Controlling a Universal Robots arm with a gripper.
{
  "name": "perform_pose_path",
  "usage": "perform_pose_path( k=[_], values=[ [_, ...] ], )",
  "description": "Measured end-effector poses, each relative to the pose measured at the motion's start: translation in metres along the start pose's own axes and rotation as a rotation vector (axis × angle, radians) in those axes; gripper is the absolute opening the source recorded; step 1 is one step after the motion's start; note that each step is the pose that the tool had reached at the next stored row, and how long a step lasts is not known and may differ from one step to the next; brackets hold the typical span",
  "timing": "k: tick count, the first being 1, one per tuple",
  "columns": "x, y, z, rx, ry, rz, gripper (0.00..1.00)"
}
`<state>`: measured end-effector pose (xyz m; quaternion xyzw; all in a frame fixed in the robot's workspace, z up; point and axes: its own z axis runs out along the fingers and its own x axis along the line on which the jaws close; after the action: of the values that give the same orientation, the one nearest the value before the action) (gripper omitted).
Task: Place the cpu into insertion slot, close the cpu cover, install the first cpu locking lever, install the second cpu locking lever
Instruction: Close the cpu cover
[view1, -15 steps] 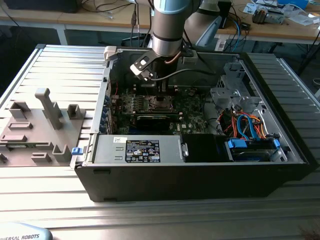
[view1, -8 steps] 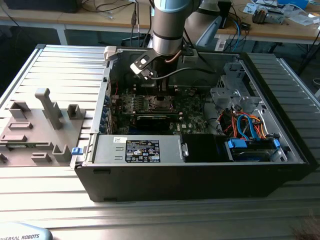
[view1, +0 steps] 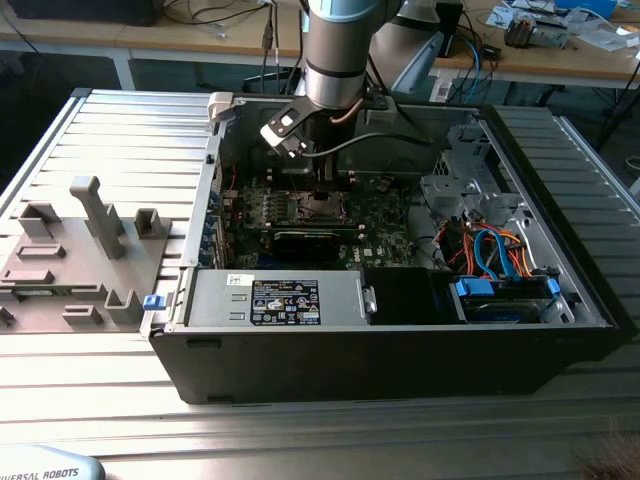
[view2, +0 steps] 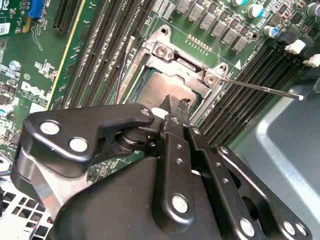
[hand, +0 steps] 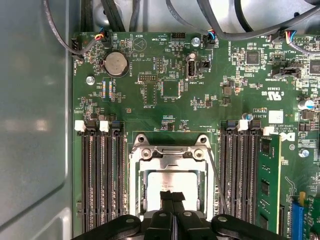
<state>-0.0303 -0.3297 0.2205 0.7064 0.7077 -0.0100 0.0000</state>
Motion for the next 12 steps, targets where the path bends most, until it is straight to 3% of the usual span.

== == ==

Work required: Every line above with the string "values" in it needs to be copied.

Response:
  "usage": "perform_pose_path( k=[_], values=[ [_, ...] ], )",
`<state>`: measured end-effector pose (xyz m; quaternion xyzw; all in a frame fixed in the robot's workspace, z up; point and axes: its own z axis runs out along the fingers and its own x axis along the line on which the jaws close; after the action: of the values that give the same orientation, the one nearest the value before the action) (gripper omitted).

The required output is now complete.